A short life of the author
Danilo Kiš (1935–1989) was a Yugoslav writer of Jewish-Hungarian-Montenegrin parentage whose slender body of work — a handful of novels and story collections — constitutes one of the great achievements of postwar European literature. His fiction combines the documentary precision of Borges with the emotional weight of testimony, producing stories that read simultaneously as literature and as acts of historical witness. He died of lung cancer at fifty-four, leaving a bibliography that is small in volume and immense in significance.
Life and Career
Kiš was born on 22 February 1935 in Subotica, Vojvodina (then part of the Kingdom of Yugoslavia). His father, Eduard Kiš, was a Hungarian Jew who worked for the Yugoslav state railways and authored a quirky document called the Bus, Boat, Rail and Air Travel Guide — a compendium of timetables and travel information that Kiš later transfigured into the raw material of his greatest novel.

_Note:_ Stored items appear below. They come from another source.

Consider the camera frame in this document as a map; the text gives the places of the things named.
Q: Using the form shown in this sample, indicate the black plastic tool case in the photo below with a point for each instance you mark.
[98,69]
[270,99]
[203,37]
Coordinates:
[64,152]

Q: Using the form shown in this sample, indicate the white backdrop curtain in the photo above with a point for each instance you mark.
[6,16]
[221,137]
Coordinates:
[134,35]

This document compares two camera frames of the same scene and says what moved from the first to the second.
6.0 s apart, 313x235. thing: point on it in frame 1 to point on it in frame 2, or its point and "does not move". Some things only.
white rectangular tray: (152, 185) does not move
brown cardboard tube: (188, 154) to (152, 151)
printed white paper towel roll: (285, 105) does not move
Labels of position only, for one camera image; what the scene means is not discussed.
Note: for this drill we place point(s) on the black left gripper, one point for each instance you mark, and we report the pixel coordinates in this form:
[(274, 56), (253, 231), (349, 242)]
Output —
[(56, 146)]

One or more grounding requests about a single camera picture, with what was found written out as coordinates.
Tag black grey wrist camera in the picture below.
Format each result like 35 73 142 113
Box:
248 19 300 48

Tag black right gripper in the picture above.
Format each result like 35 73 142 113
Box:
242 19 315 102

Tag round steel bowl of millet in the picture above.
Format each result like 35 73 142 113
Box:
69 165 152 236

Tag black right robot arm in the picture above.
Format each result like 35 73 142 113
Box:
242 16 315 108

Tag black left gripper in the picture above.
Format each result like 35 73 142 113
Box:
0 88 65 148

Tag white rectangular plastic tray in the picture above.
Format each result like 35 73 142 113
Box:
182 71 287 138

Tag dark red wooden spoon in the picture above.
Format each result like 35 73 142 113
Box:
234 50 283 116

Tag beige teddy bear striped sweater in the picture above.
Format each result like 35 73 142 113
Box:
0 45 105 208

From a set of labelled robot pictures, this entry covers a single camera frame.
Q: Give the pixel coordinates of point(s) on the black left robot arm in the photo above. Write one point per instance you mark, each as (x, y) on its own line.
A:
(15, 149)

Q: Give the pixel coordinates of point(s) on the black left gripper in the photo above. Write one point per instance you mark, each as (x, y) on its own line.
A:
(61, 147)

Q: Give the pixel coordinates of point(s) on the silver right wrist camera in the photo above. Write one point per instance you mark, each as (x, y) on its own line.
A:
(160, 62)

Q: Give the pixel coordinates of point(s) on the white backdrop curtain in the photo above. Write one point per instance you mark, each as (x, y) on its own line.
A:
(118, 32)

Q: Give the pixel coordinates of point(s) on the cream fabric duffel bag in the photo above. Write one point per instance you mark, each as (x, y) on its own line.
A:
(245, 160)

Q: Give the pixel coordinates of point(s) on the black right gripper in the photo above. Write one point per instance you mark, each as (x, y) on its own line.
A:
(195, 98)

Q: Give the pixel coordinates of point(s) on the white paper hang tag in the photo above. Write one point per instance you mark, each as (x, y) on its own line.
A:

His mother was a Montenegrin Orthodox Christian.
During World War II, Kiš’s family was caught in the maelstrom. His father was deported to Auschwitz in 1944 and murdered there. The young Danilo survived with his mother in Hungary. These experiences — the loss of the father, the obliteration of an entire world — became the central subject of his fiction.
Kiš studied literature at the University of Belgrade and lived in France for much of his adult life, teaching Serbo-Croatian at the universities of Strasbourg, Bordeaux, and Lille, and later in Paris. His early novels — Mansarda (The Attic, 1962) and Psalm 44 (1962) — were apprentice work. His mature fiction begins with Bašta, pepeo (Garden, Ashes, 1965), a lyric autobiographical novel about his childhood and his enigmatic father.

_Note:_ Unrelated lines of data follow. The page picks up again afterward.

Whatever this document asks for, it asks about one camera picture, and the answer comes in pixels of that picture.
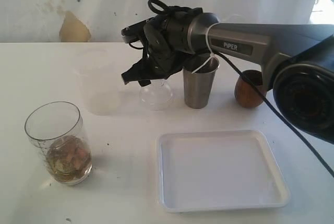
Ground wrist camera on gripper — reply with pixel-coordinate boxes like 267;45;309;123
121;19;149;44

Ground white rectangular tray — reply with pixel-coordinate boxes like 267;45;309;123
157;130;290;213

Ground white zip tie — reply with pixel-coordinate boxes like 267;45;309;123
190;28;219;75

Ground stainless steel cup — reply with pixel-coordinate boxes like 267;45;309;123
183;54;219;109

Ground brown wooden bowl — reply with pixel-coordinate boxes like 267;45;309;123
234;69;267;109

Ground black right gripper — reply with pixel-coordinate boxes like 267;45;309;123
121;21;192;87

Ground frosted translucent plastic container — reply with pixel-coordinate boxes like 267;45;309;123
74;48;120;116

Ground clear plastic measuring cup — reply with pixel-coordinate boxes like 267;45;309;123
24;101;92;185

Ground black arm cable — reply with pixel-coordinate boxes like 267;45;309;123
130;0;334;178

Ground clear plastic dome lid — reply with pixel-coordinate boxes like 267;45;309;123
139;79;174;111

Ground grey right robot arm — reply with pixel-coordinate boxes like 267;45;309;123
121;5;333;143

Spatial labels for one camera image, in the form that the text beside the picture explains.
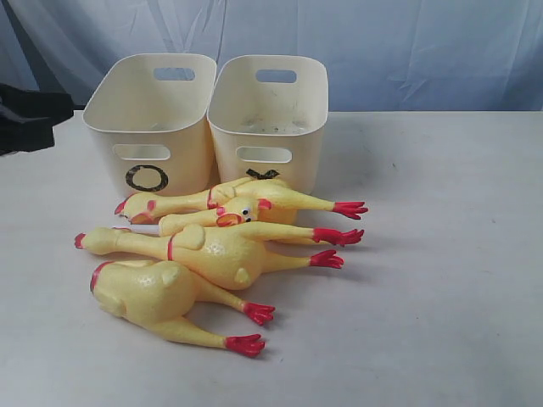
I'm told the whole rubber chicken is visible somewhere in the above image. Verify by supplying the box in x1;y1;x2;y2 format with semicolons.
75;221;364;290
115;176;368;224

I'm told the headless rubber chicken body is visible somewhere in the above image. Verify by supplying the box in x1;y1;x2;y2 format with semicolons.
90;260;275;357

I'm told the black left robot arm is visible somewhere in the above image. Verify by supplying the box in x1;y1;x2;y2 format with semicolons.
1;83;76;156

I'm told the severed rubber chicken head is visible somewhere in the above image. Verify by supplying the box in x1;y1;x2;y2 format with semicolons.
110;196;272;237

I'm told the cream bin marked X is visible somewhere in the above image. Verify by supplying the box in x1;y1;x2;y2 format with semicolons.
207;55;328;193

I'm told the cream bin marked O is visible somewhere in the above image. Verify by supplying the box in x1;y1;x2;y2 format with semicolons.
82;53;216;196

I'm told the blue-grey backdrop curtain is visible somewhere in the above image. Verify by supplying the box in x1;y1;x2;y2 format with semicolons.
1;0;542;111

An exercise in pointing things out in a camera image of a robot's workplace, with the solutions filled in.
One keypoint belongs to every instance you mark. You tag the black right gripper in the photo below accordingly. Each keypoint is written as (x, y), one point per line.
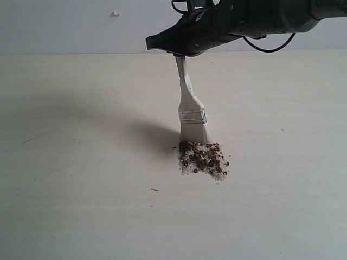
(203, 25)

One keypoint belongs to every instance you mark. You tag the white-bristle paintbrush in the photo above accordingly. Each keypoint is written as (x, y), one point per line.
(191, 110)

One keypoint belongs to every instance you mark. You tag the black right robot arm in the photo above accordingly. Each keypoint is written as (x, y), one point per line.
(287, 17)

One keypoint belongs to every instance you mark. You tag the scattered brown pellets and rice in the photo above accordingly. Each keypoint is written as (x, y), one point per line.
(204, 158)

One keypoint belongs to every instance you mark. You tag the white wall hook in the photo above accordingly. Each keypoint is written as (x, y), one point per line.
(115, 14)

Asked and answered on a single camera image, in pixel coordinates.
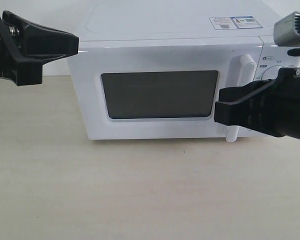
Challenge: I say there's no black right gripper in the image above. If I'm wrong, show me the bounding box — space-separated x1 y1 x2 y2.
213 67 300 140

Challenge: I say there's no white microwave door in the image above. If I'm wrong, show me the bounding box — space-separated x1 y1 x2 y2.
68 36 263 142

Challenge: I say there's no blue white label sticker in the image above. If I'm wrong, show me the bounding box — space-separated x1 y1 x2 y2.
209 16 263 30

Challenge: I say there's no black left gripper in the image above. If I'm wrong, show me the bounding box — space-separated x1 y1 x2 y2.
0 10 79 86

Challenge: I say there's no upper white control knob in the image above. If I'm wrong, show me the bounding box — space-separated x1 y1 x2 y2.
261 65 283 80

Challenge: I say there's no white microwave oven body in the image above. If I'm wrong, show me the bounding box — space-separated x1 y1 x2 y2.
77 0 300 81

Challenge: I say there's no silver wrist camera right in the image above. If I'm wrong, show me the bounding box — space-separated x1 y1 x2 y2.
273 11 300 57

Peščanik (Hourglass, 1972) is his most formally ambitious novel: a reconstruction of his father’s life and death from documents, letters, and the father’s own eccentric travel guide, assembled in a collage technique that is simultaneously an act of mourning and a meditation on how history is known.
Grobnica za Borisa Davidoviča (A Tomb for Boris Davidovich, 1976) is his masterpiece. Seven stories about victims of Stalinism — revolutionaries, intellectuals, ordinary people consumed by the machinery of totalitarian power — written in a deliberately dry, documentary style that makes the horror more devastating for its restraint. The book caused a literary scandal in Yugoslavia: Kiš was accused of plagiarism by nationalist literary critics, an attack that was widely understood as politically motivated. The controversy embittered him and contributed to his decision to live permanently in Paris.

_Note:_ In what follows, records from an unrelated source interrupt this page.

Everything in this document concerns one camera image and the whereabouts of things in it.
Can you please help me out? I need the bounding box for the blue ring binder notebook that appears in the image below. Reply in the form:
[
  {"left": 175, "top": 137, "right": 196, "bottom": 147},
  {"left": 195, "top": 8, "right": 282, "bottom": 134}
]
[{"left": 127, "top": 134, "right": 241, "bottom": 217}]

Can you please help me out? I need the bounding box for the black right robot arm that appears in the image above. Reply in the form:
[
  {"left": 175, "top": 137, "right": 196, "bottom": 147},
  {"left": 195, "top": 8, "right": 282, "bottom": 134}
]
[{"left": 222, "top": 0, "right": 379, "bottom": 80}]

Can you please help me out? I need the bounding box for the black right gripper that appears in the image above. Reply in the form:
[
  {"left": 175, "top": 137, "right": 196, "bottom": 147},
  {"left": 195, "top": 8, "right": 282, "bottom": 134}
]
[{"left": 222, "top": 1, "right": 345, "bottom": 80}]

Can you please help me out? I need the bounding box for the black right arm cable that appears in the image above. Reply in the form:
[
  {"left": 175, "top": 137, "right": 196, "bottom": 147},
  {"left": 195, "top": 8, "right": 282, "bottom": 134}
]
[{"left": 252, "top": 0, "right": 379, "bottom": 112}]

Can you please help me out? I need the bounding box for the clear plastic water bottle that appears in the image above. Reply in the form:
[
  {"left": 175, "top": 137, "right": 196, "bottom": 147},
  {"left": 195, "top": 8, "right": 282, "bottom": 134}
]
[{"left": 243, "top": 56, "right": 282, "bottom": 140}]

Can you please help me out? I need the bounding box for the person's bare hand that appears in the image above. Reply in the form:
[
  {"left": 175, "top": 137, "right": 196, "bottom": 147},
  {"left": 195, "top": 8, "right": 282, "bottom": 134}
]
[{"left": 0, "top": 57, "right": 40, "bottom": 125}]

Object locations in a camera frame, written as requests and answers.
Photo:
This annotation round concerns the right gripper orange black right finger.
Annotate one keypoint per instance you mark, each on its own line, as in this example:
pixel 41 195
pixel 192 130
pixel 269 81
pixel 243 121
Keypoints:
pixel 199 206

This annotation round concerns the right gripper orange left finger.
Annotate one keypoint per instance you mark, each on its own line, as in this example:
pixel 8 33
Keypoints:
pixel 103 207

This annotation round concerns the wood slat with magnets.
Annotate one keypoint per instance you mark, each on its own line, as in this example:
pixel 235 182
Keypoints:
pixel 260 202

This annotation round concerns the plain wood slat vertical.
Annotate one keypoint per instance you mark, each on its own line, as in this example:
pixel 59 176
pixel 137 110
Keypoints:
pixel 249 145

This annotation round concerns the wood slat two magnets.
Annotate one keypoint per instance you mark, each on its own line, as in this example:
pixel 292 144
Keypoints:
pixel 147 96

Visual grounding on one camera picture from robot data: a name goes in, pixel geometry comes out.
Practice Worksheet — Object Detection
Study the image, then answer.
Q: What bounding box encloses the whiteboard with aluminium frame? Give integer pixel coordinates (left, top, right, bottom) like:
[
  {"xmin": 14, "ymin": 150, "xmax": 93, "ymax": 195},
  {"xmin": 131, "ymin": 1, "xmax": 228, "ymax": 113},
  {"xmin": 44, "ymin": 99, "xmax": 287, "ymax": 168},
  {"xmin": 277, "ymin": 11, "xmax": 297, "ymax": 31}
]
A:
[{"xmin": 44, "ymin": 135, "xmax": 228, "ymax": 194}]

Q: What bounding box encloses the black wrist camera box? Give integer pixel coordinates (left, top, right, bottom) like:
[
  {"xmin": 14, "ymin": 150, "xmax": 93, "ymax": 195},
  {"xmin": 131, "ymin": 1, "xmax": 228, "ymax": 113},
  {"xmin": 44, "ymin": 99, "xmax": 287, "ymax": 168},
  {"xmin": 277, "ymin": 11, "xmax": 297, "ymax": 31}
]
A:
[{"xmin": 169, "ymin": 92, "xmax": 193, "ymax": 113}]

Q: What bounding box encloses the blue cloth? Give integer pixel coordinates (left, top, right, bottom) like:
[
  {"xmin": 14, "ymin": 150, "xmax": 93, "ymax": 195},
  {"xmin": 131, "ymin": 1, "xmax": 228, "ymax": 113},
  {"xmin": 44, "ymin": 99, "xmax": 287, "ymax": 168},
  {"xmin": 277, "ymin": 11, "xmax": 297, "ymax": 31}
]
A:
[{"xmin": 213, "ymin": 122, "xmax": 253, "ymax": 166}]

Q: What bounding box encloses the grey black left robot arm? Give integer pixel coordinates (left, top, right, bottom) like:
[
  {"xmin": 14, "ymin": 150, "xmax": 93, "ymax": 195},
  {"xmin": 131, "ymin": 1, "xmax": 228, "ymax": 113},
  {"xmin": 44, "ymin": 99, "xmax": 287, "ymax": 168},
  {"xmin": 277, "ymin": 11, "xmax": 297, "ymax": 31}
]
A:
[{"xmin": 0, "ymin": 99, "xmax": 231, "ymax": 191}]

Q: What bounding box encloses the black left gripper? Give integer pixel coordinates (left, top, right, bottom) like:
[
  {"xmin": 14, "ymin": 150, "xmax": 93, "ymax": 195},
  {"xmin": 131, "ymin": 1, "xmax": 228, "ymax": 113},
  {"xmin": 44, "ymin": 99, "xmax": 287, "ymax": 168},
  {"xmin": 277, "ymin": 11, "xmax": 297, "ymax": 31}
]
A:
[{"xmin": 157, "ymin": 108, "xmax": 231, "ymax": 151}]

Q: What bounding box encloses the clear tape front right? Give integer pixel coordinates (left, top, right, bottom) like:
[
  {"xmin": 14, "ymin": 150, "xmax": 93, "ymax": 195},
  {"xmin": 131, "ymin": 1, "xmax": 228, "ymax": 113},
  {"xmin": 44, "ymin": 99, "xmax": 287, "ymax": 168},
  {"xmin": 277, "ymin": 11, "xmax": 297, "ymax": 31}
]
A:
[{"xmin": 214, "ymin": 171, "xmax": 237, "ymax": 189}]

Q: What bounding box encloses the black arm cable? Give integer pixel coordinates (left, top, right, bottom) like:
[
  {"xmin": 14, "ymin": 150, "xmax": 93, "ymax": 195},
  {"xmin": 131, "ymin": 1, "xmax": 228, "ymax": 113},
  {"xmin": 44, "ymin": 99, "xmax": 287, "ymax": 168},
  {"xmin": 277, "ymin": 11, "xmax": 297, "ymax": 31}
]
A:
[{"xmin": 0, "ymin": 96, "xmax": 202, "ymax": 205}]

Enciklopedija mrtvih (The Encyclopedia of the Dead, 1983) — nine stories about death, memory, and the preservation of individual lives against historical erasure — is his final major work.
Key Works
- Garden, Ashes (1965)
- Hourglass (1972)
- A Tomb for Boris Davidovich (1976)
- The Encyclopedia of the Dead (1983)
Collecting Kiš
Serbian/Serbo-Croatian first editions (Prosveta, Nolit, BIGZ) are the primary collected form. English translations — largely published by Harcourt Brace Jovanovich (US) and Faber (UK), later Dalkey Archive — bring $30–$100. Signed copies are very rare: Kiš died in 1989 and was not widely known in English during his lifetime. A Tomb for Boris Davidovich in any first edition is the key title. His reputation has grown steadily since his death, and prices have risen accordingly.